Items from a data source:
────────

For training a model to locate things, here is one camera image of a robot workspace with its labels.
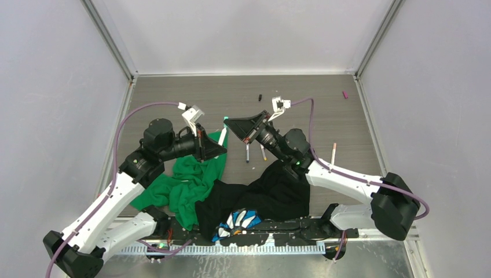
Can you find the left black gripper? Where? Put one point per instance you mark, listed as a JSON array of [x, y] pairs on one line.
[[205, 147]]

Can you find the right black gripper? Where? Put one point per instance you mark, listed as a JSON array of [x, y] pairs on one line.
[[245, 128]]

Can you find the white pen pink tip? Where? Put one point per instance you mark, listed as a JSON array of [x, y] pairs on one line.
[[333, 153]]

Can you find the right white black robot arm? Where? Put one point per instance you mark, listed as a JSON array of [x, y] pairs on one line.
[[385, 203]]

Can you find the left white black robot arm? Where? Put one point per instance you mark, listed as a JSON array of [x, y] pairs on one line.
[[83, 247]]

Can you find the white pen blue tip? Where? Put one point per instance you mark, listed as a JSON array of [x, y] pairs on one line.
[[247, 149]]

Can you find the white pen yellow tip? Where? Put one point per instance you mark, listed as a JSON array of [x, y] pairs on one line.
[[263, 152]]

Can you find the black cloth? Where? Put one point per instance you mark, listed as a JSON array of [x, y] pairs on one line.
[[273, 195]]

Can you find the blue white patterned cloth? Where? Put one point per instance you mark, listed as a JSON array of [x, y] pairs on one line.
[[236, 223]]

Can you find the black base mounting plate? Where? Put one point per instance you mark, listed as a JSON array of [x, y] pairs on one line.
[[298, 232]]

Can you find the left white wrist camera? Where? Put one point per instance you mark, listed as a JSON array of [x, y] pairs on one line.
[[191, 116]]

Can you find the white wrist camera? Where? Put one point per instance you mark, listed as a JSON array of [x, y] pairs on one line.
[[191, 116], [279, 105]]

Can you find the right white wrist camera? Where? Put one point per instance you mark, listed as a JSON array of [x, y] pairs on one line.
[[279, 105]]

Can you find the aluminium front rail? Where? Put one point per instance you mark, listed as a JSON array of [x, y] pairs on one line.
[[156, 250]]

────────

• [What is required]: In your copy, include no pictures; print every line above exactly.

• [Answer to this exercise]:
For training a model to locate things, here is one camera image of a robot workspace with its labels.
Can you find the left black gripper? Where? Put one point per instance you mark, listed as a JSON array of [x, y] pairs on one line.
[[205, 147]]

Can you find the right black gripper? Where? Put one point per instance you mark, listed as a JSON array of [x, y] pairs on one line.
[[245, 128]]

Can you find the white pen pink tip? Where? Put one point per instance you mark, listed as a JSON array of [x, y] pairs on one line.
[[333, 153]]

Can you find the right white black robot arm? Where? Put one point per instance you mark, listed as a JSON array of [x, y] pairs on one line.
[[385, 203]]

Can you find the left white black robot arm? Where? Put one point per instance you mark, listed as a JSON array of [x, y] pairs on one line.
[[83, 247]]

Can you find the white pen blue tip? Where? Put one point per instance you mark, listed as a JSON array of [x, y] pairs on one line.
[[247, 149]]

Can you find the white pen yellow tip? Where? Put one point per instance you mark, listed as a JSON array of [x, y] pairs on one line.
[[263, 152]]

Can you find the black cloth? Where? Put one point per instance you mark, listed as a JSON array of [x, y] pairs on one line.
[[273, 195]]

Can you find the blue white patterned cloth? Where? Put one point per instance you mark, listed as a JSON array of [x, y] pairs on one line.
[[236, 223]]

Can you find the black base mounting plate? Where? Put one point per instance you mark, listed as a JSON array of [x, y] pairs on one line.
[[298, 232]]

Can you find the left white wrist camera? Where? Put one point per instance you mark, listed as a JSON array of [x, y] pairs on one line.
[[191, 116]]

Can you find the white wrist camera? Where? Put one point per instance you mark, listed as a JSON array of [x, y] pairs on one line.
[[191, 116], [279, 105]]

Can you find the right white wrist camera? Where? Put one point per instance you mark, listed as a JSON array of [x, y] pairs on one line.
[[279, 105]]

Can you find the aluminium front rail? Where? Put one point per instance you mark, listed as a JSON array of [x, y] pairs on one line.
[[156, 250]]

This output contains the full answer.